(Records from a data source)
=-=-=

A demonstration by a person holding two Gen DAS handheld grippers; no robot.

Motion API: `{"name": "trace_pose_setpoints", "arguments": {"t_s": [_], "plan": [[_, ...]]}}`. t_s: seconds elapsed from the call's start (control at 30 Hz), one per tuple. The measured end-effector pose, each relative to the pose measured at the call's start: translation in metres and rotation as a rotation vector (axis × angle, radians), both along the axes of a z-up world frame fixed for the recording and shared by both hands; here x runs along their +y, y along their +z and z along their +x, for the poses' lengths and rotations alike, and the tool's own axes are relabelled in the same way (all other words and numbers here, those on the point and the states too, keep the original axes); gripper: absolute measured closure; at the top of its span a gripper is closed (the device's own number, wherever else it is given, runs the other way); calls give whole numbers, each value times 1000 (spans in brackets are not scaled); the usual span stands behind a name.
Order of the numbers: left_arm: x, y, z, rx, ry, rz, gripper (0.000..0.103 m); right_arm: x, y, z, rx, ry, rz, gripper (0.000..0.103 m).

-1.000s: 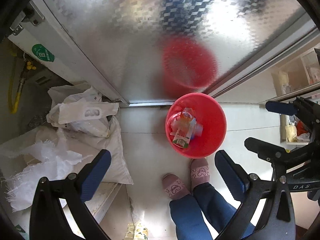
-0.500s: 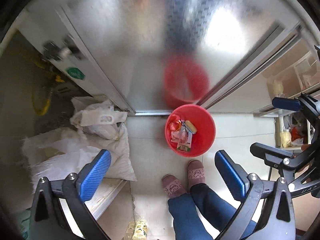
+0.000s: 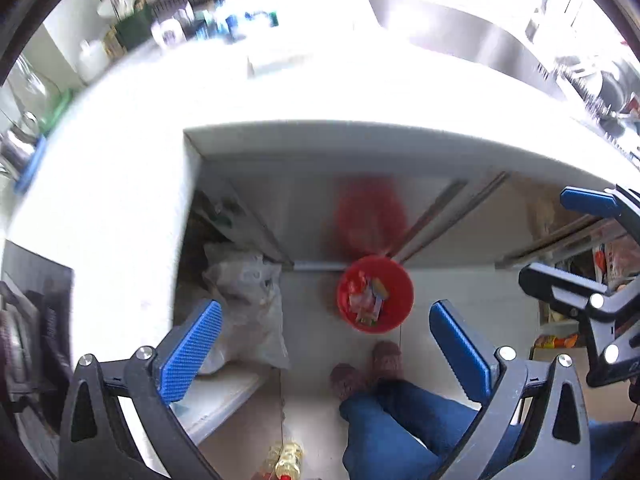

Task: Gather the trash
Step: 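Raise both tools back up to the counter beside the sink, then grasp the white CELECOXIB box with the right gripper and lift it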

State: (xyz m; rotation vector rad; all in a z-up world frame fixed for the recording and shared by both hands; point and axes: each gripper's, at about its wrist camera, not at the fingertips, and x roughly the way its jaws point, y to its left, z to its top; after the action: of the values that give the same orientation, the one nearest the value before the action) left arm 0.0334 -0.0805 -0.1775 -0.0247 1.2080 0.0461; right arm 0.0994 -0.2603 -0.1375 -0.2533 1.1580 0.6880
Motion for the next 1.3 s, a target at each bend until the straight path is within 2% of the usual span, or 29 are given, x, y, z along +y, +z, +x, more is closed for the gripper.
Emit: {"name": "trace_pose_setpoints", "arguments": {"t_s": [0.13, 0.23, 0.37, 0.67, 0.77, 0.93, 1.3], "plan": [[0, 36, 5, -47, 14, -9, 0, 1, 37, 4, -63, 24, 22, 1], [5, 58, 8, -74, 47, -23, 0, 6, 52, 11, -99, 39, 41, 1], [14, 77, 15, -99, 64, -24, 0, 10, 75, 25, -127, 51, 65, 1], [57, 111, 51, -158, 101, -42, 0, 41, 92, 63, -155, 64, 85, 1], [76, 112, 75, -162, 107, -39, 0, 54, 96, 78, -161, 57, 93, 1], [111, 102, 123, -153, 96, -83, 0, 86, 93, 118, -153, 38, 78, 1], [181, 79, 229, -80, 55, -109, 0, 143, 73, 201, -98, 5, 19, 1]]}}
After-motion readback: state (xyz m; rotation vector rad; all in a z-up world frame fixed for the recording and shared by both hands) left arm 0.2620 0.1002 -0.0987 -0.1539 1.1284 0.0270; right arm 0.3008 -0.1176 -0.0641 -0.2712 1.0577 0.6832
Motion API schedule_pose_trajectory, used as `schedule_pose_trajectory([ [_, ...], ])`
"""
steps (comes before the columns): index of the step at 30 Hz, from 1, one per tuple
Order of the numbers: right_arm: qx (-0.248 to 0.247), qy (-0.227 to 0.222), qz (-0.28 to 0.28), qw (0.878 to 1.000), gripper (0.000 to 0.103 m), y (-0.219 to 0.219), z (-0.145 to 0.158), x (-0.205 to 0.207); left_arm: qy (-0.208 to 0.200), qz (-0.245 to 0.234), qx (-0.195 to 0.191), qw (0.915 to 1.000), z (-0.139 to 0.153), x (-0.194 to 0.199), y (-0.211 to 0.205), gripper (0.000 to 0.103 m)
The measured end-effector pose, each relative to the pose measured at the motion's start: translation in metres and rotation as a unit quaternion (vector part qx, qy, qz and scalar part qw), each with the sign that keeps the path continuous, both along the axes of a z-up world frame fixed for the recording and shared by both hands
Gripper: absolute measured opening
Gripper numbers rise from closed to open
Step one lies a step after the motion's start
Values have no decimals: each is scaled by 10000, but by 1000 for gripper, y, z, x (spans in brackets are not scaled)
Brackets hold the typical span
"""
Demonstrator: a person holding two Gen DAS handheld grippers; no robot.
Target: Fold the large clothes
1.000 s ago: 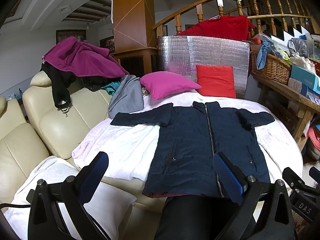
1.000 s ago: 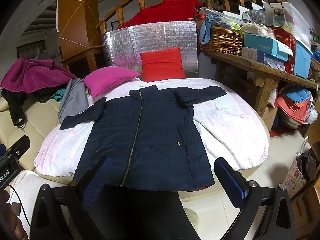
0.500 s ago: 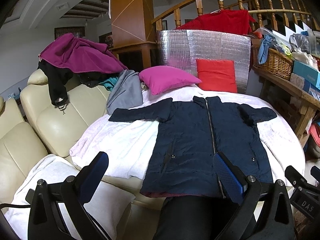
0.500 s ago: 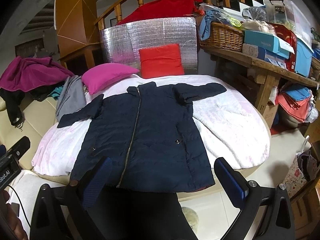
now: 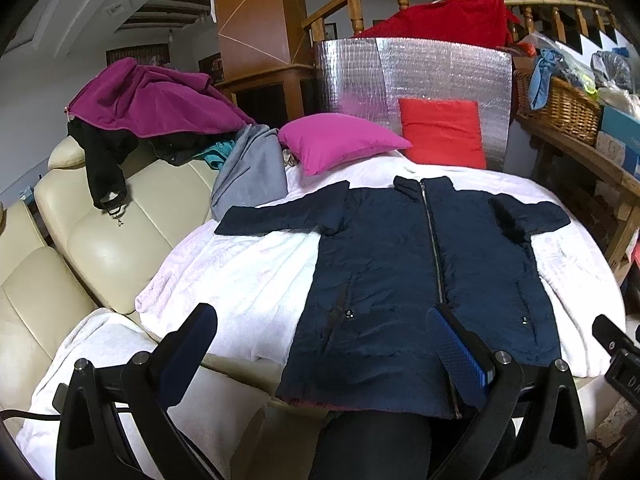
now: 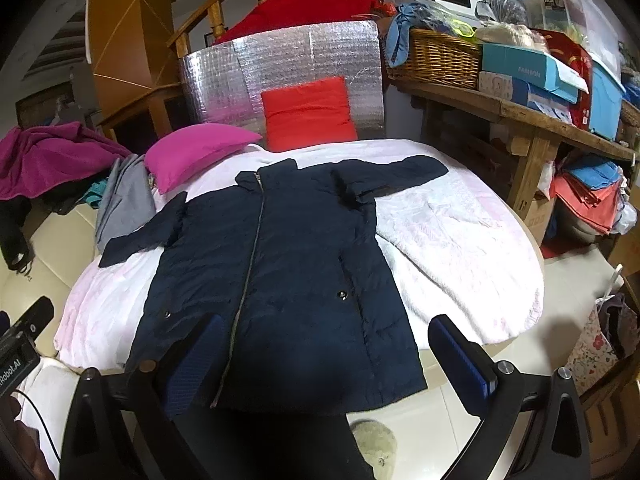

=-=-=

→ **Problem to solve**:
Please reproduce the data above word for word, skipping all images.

→ **Response**:
A demonstration by a person holding two Gen DAS handheld grippers; no robot.

Motion API: `{"name": "trace_pose_setpoints", "arguments": {"t_s": [_], "plan": [[_, ...]]}}`. t_s: seconds elapsed from the call's start (control at 30 Hz), one per tuple. The measured end-effector pose, each relative to the pose measured at the call's start: translation in metres and rotation as a rotation vector (axis × angle, radians), both along the axes of a z-up world frame fixed for the recording and shared by both hands; here x runs along their +y, y along their +z and z along their +x, for the poses' lengths and rotations alike, and the tool's own axes are relabelled in the same way (all other words and numbers here, those on the point and the states too, keep the original axes); gripper: absolute measured closure; at the top of its span a gripper is closed (the device's own number, wherever else it is given, runs the other way); calls give whole numbers, each value times 1000 (spans in brackets are not scaled); the usual span stands behind a name.
Order of the numbers: left_arm: x, y, z, rx, ry, rz, gripper (0.000..0.103 m); right_arm: x, y, z, rx, ry, rz, gripper (0.000..0.103 m).

-1.000s: 
-0.500s: 
+0.000s: 

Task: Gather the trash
Step: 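Raise both tools back up to the counter beside the sink, then grasp the white CELECOXIB box with the right gripper and lift it
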
State: (xyz m; rotation vector rad; all in a z-up world frame fixed for the recording and shared by both hands; point and axes: each gripper's, at about its wrist camera, not at the fingertips, and x roughly the way its jaws point, y to its left, z to its top; after the action: of the values that give the same orientation, the one nearest the value before the action) left arm 0.0334 -0.0805 -0.1775 -0.0247 1.2080 0.0461; right arm 0.0994 -0.2603 -0.1375 -0.2533 1.1580 0.6880
Motion for the next 1.3 s, a target at each bend until the straight path is within 2% of the usual span, or 29 are given, x, y, z along +y, +z, +x, more is closed for the gripper.
Emit: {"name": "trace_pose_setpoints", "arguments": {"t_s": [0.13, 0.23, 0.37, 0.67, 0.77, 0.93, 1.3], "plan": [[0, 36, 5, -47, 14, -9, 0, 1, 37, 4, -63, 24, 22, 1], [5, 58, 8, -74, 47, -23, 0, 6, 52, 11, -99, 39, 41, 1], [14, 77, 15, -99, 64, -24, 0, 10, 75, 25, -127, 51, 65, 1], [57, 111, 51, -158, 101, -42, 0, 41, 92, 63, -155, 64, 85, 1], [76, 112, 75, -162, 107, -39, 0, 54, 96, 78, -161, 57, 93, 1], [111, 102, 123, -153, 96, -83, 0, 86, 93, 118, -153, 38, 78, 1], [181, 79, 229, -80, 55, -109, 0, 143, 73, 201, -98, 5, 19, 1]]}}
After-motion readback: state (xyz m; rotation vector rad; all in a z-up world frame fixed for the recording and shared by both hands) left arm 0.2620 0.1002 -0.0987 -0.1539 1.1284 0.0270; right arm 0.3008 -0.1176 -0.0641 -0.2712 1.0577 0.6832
Motion API schedule_pose_trajectory, used as `schedule_pose_trajectory([ [_, ...], ])`
"""
steps (comes before the columns): index of the step at 30 Hz, from 1, one per tuple
Order of the numbers: right_arm: qx (-0.248 to 0.247), qy (-0.227 to 0.222), qz (-0.28 to 0.28), qw (0.878 to 1.000), gripper (0.000 to 0.103 m), y (-0.219 to 0.219), z (-0.145 to 0.158), x (-0.205 to 0.207); left_arm: qy (-0.208 to 0.200), qz (-0.245 to 0.234), qx (-0.195 to 0.191), qw (0.915 to 1.000), z (-0.139 to 0.153), x (-0.194 to 0.199), y (-0.211 to 0.205), gripper (0.000 to 0.103 m)
The measured end-effector pose, each relative to the pose measured at the motion's start: translation in metres and rotation as a unit quaternion (vector part qx, qy, qz and scalar part qw), each with the sign that keeps the path continuous, both along the axes of a z-up world frame fixed for the recording and shared by both hands
Gripper: absolute measured opening
Gripper numbers rise from closed to open
Step one lies a step after the motion's start
Values have no decimals: each is scaled by 10000, but by 1000 for gripper, y, z, x (spans in brackets are not scaled)
Brackets hold the typical span
"""
Demonstrator: a person holding two Gen DAS handheld grippers; no robot.
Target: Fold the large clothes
1.000 s ago: 
1.000 s ago: 
0.500 s ago: 
0.500 s ago: 
now: 
now: 

Here the answer is complete.